Wednesday, February 28, 2007
POLK COUNTY -- While a hay shortage makes headlines in the Willamette Valley, many local livestock producers say their bigger burden is the cost of corn.
"It's costing an extra $35,000 a month to buy feed corn," Rickreall Dairy owner Louie Kazemier said.
Kazemier isn't alone in his concern about corn prices and the effects they will have on his business. Scott Jondle, owner of Abundant Life Farms in Dallas, said there are times when he can't even buy enough corn to feed his free-range chickens.
"The last time we went to buy feed, the store couldn't fill our order for three days because they couldn't get the corn in," Jondle said.
Experts point to a variety of reasons for the spike in corn prices, but they all agree on the biggest cause: the booming ethanol market.
Across the nation, ethanol plants are being built every month. For Kazemier the most frustrating part is that while ethanol is being touted as America's answer to foreign oil, it is inefficient to produce.
"It costs far more in energy to produce ethanol than it creates," Kazemier said.
That opinion is shared by some of the country's leading energy experts. In October 2005, Cornell University researcher David Pimentel published a report in the Journal of Agricultural and Environmental Ethics that analyzed the cost-to-benefit ratio of ethanol production.

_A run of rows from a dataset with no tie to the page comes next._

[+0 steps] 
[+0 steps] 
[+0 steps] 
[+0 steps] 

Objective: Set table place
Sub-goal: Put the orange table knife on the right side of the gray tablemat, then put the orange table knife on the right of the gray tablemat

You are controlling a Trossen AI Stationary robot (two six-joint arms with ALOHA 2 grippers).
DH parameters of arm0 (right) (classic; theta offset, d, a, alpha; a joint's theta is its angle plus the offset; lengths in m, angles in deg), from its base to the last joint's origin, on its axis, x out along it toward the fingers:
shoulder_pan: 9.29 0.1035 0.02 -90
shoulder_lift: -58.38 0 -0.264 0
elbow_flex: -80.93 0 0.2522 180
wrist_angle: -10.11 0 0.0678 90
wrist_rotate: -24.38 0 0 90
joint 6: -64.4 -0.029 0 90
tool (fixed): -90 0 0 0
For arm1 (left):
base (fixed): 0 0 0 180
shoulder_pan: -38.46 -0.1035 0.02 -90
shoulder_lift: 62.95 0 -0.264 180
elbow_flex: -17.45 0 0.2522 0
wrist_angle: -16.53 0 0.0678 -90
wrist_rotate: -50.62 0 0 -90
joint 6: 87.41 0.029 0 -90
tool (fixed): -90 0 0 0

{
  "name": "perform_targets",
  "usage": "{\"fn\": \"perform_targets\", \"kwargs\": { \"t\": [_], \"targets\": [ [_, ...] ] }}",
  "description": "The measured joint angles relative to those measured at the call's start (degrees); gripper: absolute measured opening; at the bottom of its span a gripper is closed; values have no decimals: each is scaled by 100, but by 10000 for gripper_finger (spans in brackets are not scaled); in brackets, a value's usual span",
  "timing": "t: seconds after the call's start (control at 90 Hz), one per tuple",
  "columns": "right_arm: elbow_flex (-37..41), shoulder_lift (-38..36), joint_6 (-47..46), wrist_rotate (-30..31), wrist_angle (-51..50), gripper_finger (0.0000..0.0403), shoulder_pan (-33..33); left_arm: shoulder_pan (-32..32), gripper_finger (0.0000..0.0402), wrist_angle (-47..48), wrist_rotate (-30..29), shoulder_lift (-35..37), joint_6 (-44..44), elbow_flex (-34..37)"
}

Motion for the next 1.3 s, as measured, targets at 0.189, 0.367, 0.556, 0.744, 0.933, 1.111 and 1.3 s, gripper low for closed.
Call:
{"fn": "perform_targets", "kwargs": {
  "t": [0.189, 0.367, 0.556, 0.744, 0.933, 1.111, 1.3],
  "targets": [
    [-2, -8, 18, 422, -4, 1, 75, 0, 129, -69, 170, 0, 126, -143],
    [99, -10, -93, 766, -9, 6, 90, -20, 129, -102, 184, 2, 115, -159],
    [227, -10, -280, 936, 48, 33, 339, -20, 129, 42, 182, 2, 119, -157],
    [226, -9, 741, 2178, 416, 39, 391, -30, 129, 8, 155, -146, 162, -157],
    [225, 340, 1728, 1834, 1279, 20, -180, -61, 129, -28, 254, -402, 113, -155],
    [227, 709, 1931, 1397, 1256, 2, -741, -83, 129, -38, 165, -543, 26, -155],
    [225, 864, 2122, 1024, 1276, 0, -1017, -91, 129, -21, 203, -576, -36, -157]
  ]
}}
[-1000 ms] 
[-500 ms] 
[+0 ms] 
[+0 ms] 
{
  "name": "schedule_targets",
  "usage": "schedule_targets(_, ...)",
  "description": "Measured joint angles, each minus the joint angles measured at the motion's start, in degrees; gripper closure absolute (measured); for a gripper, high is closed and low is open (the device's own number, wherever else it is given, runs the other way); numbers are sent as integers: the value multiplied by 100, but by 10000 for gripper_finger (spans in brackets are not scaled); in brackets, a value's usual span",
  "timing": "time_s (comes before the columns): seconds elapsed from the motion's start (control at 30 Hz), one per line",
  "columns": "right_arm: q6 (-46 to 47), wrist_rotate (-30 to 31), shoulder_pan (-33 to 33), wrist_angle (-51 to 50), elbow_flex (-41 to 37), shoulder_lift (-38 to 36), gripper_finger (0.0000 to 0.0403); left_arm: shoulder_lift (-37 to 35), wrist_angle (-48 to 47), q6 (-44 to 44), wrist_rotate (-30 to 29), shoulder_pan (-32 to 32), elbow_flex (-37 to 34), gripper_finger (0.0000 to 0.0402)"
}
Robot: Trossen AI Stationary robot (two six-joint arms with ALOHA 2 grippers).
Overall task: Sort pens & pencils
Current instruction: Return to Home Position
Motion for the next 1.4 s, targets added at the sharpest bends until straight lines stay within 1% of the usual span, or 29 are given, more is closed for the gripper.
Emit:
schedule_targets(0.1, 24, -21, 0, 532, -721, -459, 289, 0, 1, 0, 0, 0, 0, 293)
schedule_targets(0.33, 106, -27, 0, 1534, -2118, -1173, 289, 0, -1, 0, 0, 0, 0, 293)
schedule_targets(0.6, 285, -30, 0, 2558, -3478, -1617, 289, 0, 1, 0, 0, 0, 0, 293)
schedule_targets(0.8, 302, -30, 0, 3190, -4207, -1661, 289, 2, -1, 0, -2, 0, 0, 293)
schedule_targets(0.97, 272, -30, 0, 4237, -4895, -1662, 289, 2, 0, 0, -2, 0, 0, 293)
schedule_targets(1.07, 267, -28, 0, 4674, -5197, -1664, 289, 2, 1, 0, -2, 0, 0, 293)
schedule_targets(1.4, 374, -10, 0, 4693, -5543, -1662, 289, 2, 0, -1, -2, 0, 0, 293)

Pimentel found that about 72 percent more energy is used to produce a gallon of ethanol than is provided by that gallon of ethanol.
"Ethanol production from corn is not renewable energy. Its production uses more non-renewable fossil energy resources in growing the corn and in the fermentation/distillation process than is produced as ethanol energy," Pimental wrote.

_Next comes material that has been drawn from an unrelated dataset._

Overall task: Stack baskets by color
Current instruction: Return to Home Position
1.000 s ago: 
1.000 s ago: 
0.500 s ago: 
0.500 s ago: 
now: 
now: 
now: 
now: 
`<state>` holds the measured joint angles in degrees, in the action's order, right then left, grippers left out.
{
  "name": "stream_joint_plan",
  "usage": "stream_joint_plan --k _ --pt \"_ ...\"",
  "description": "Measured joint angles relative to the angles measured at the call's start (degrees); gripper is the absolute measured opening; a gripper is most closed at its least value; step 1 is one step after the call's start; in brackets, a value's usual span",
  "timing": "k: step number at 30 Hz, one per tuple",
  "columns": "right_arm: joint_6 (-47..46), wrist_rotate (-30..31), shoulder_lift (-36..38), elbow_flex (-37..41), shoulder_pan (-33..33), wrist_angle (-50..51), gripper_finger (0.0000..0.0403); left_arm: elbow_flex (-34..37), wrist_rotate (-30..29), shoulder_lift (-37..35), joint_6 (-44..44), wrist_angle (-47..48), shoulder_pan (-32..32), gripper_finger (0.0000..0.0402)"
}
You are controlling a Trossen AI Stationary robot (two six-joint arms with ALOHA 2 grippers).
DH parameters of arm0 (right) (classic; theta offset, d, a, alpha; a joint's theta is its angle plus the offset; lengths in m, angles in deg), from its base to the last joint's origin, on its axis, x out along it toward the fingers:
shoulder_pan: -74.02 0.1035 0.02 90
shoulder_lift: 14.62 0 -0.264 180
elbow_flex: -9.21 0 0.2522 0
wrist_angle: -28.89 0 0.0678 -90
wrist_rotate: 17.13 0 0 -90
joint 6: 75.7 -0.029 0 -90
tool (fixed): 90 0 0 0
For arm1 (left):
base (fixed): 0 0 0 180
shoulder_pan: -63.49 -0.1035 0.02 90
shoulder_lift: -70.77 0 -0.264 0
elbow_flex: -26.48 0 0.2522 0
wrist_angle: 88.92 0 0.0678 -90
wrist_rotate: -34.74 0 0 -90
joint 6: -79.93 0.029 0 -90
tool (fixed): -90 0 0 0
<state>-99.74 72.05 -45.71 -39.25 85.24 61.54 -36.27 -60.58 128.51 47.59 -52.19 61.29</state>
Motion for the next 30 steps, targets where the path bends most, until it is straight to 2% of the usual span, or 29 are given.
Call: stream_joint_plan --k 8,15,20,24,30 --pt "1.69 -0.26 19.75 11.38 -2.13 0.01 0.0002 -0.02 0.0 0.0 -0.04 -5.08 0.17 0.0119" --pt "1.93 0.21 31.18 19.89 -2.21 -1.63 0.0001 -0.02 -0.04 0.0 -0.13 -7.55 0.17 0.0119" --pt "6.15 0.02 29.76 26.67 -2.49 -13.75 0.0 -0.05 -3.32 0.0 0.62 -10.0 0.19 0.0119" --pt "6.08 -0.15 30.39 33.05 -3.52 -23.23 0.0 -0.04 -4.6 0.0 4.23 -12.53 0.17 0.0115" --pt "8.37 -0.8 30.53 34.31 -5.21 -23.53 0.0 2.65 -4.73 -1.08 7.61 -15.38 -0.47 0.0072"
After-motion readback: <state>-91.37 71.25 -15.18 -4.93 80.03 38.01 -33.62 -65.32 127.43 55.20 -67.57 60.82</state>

Yet the Midwestern United States is bursting with ethanol prospectors. Tom Webb of The Minneapolis-St. Paul Pioneer Press reports that last summer 55 ethanol plants were being built or were proposed for building in Iowa alone.
Webb's report cited experts who believe that in the next few years a real tug-of-war will erupt between ethanol producers, livestock raisers and dinner tables.
In Oregon, "The price of corn is about as high as it has been since 1996," said Pete Wentzell, owner of WW Feeds in Tualatin.
"The markets are very, very strong and corn has been the major mover. It's the one pulling everything else along. Part of this is because of the ethanol plants, and part of it is because of the Chicago Board of Trade and investment and commodity funds. They (the Board of Trade) thought corn was too cheap, and they've been driving the prices up," Wentzell said.
What it all means is that next season farmers will be planting fewer acres of soybean and alfalfa crops and more acres of corn.
Wenztell doesn't think an increased supply will stop the price inflation.
"It may slow the rise down, but I don't see corn prices coming down for the foreseeable future - at least not for the next couple of years. Especially since there are new ethanol plants being built all the time," he said.
Kazemier said this trend to ethanol dependency concerns him. And he's not alone in that concern.
New York Times reporter Alexei Barrionuevo reported last month that a new study by the Earth Policy Institute (an environmental group) found that ethanol plants could use up half of the U.S. corn crop next year.
"The saddest part is that we aren't feeding the world - we are just filling up our fuel tanks," Kazemier said.
The National Corn Growers Association puts its own spin on things, boasting that corn farmers are keeping up with demand, and that 2006 was the industry's third-largest season in history.
Next year, even more growers will join those ranks by plowing up their soybean fields to plant more corn.
"Corn growers are doing really well for the first time in decades," Oregon's Wentzell said.
The Department of Agriculture's prospective planning report comes out at the end of March. That report will give farmers, ranchers and feed brokers their first real idea of how many acres of corn will be planted in 2007.